Epidemiological studies have proven that coxsackievirus B3 (CVB3) is the major virus that cause acute and chronic viral myocarditis and cardiomyopathy. Currently, there are no antiviral therapeutic drugs or vaccines to be used as clinical therapeutic or vaccine. Virus-like particles (VLP) based vaccines offer a safe and effective vaccine platforms because of their structural similarity to native viruses, but lack viral genetic material and therefore considered a better immunogens. The viral capsid protein VP1 of CVB3 is the most immunogen viral peptide, providing opportunities for its use in designing VLP-based vaccines or immunodiagnostic reagents. In the present study, we developed and characterized a CVB3 vaccine candidate based on a self-assembly of the major immunogenic viral protein VP1 of CVB3 wild type strain. We assessed its induced humoral and cellular immune responses and then we evaluated its protective immunity against pathogenic CVB3 strain challenges in Balb/c mice model.
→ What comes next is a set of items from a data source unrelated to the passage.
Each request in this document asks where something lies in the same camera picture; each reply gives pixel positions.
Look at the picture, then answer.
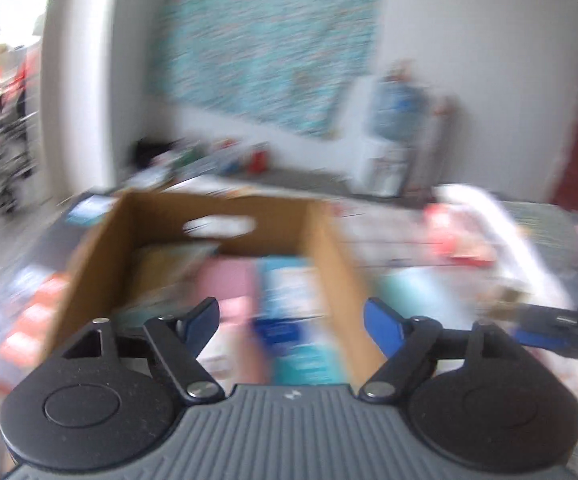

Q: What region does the black bag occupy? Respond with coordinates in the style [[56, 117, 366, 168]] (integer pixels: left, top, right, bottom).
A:
[[131, 137, 175, 173]]

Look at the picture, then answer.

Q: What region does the white water dispenser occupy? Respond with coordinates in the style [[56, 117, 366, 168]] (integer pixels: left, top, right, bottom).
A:
[[353, 137, 412, 197]]

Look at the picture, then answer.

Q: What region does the blue wet wipes pack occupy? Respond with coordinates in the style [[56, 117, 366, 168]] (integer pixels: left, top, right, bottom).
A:
[[253, 254, 352, 386]]

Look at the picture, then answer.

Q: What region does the red pink tissue pack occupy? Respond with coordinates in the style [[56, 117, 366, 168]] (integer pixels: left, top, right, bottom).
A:
[[423, 202, 497, 267]]

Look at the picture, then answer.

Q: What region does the cardboard box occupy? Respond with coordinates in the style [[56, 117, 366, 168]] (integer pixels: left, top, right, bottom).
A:
[[43, 189, 387, 386]]

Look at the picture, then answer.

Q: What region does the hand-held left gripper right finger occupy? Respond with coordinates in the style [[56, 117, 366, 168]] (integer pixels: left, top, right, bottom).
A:
[[359, 299, 517, 405]]

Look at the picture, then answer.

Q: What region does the beige green packet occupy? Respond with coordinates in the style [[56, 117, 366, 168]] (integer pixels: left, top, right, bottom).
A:
[[131, 241, 222, 286]]

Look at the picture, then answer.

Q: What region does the leaf print pillow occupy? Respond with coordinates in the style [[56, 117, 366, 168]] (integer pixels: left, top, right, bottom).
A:
[[506, 201, 578, 243]]

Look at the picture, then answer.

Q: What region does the white plastic bag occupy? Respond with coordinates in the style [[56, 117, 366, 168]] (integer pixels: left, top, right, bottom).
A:
[[384, 185, 575, 321]]

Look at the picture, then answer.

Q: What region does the wheelchair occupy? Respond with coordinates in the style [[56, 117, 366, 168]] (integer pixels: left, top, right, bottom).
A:
[[0, 120, 37, 213]]

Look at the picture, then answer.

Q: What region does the pink bubble wrap pouch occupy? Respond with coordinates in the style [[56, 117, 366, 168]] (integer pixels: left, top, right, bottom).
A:
[[194, 257, 256, 313]]

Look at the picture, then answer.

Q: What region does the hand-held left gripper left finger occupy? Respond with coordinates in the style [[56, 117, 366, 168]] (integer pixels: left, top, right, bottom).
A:
[[63, 297, 226, 405]]

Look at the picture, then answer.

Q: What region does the orange printed carton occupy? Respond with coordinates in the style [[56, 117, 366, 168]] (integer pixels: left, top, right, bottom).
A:
[[0, 191, 120, 396]]

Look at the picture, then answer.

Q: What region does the floral teal wall cloth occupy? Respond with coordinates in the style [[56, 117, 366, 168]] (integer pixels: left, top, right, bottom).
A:
[[144, 0, 387, 141]]

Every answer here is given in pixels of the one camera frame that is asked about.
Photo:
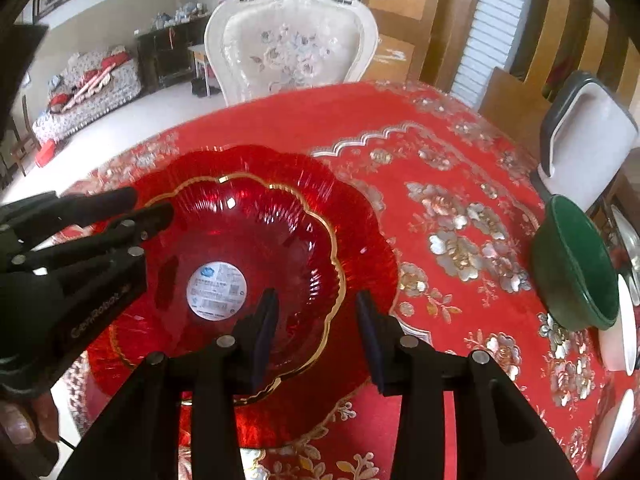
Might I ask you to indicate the small white desk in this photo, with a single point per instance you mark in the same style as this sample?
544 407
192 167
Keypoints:
200 57

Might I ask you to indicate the white ornate floral chair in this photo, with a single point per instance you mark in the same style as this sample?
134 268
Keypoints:
290 50

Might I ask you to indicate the white louvred panel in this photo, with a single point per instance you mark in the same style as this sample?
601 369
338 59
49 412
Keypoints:
495 25

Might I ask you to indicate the white plate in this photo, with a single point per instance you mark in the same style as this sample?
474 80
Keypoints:
620 340
627 240
615 430

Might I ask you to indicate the floral covered sofa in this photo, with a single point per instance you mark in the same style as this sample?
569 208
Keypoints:
100 95

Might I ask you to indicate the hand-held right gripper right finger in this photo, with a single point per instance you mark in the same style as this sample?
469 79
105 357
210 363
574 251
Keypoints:
370 345

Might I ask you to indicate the red glass plate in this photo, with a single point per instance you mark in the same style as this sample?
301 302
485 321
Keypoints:
360 240

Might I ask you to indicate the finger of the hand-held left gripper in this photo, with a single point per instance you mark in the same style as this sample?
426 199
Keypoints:
150 220
100 202

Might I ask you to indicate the dark wooden cabinet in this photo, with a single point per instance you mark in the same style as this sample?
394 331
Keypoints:
165 55

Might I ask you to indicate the green bowl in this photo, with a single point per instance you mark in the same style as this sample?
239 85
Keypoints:
565 270

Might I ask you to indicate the red glass bowl gold rim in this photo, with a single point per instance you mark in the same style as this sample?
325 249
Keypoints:
240 230

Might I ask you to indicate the wooden door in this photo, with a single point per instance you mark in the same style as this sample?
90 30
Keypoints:
400 5

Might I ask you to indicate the wooden slatted partition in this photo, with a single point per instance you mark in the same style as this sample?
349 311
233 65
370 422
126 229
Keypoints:
575 15

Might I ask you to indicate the red floral tablecloth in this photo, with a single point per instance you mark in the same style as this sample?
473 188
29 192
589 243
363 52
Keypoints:
450 135

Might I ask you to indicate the white grey electric kettle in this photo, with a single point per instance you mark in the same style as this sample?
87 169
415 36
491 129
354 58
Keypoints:
590 145

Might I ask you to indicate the group of ceramic ornaments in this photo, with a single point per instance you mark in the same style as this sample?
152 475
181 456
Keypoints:
180 15

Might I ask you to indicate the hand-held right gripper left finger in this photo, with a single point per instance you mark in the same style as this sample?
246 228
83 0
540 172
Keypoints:
265 330

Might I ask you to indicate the leaning wooden board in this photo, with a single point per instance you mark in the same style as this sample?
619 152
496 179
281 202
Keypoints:
510 100

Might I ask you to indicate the red white rolled scroll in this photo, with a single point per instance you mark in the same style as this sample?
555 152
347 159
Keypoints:
92 85

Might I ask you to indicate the person's left hand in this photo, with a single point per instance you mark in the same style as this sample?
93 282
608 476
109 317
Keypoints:
22 422

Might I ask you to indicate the red box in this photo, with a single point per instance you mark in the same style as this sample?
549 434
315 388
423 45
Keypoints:
46 152

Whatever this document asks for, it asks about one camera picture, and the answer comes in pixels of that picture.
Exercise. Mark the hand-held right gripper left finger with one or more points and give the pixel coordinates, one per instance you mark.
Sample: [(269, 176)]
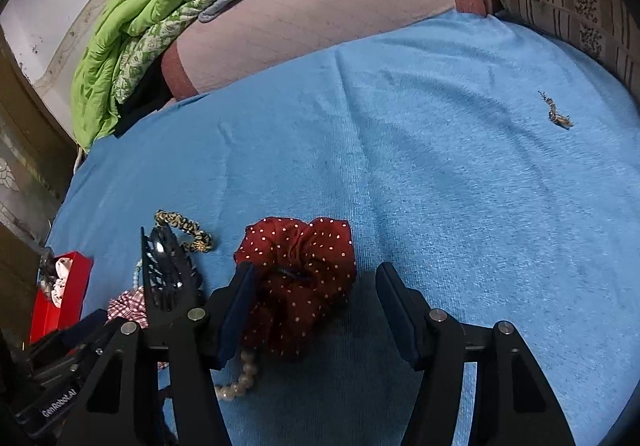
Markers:
[(235, 316)]

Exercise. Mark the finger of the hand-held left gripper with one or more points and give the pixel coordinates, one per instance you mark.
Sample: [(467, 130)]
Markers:
[(85, 326)]

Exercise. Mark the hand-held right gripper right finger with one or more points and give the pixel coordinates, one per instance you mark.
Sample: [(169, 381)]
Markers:
[(400, 316)]

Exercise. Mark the red box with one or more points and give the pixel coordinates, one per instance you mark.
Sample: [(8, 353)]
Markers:
[(50, 316)]

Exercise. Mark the red white checkered scrunchie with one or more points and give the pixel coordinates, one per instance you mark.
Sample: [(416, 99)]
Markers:
[(125, 303)]

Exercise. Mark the black hair claw clip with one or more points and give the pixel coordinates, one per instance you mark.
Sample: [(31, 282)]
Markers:
[(165, 276)]

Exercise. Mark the red polka-dot scrunchie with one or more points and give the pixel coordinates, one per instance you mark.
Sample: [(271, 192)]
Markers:
[(300, 266)]

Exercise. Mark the white cherry print scrunchie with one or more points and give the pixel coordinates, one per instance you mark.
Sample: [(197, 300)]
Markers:
[(60, 271)]

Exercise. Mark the grey black sheer scrunchie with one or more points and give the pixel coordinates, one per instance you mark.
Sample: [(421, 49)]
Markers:
[(46, 266)]

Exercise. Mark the blue blanket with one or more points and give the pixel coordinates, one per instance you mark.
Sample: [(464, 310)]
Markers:
[(400, 150)]

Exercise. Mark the wooden glass panel door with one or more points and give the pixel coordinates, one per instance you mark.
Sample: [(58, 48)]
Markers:
[(20, 155)]

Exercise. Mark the black cloth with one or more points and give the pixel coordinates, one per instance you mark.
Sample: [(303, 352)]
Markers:
[(142, 105)]

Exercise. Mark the green patterned quilt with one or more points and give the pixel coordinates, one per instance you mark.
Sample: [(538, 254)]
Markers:
[(130, 35)]

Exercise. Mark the pink maroon bed sheet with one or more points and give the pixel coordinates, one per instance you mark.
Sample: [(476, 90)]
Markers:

Neutralizing specific antibodies and Interferon gamma (INF-γ) production were determined in sera of both prime and prime-boosted immunized mice with VLP vaccine candidate. Our results demonstrated that VLP generated by VP1 self-assembled and expressed in eukaryotic insect cell baculovirus vector system elicited potent humoral and cellular immune responses, protecting Balb/c mice from lethal challenges. Hence, the produced VLP based on the self-assembly of VP1 is a promising and potential vaccine candidate against CVB3 natural infections.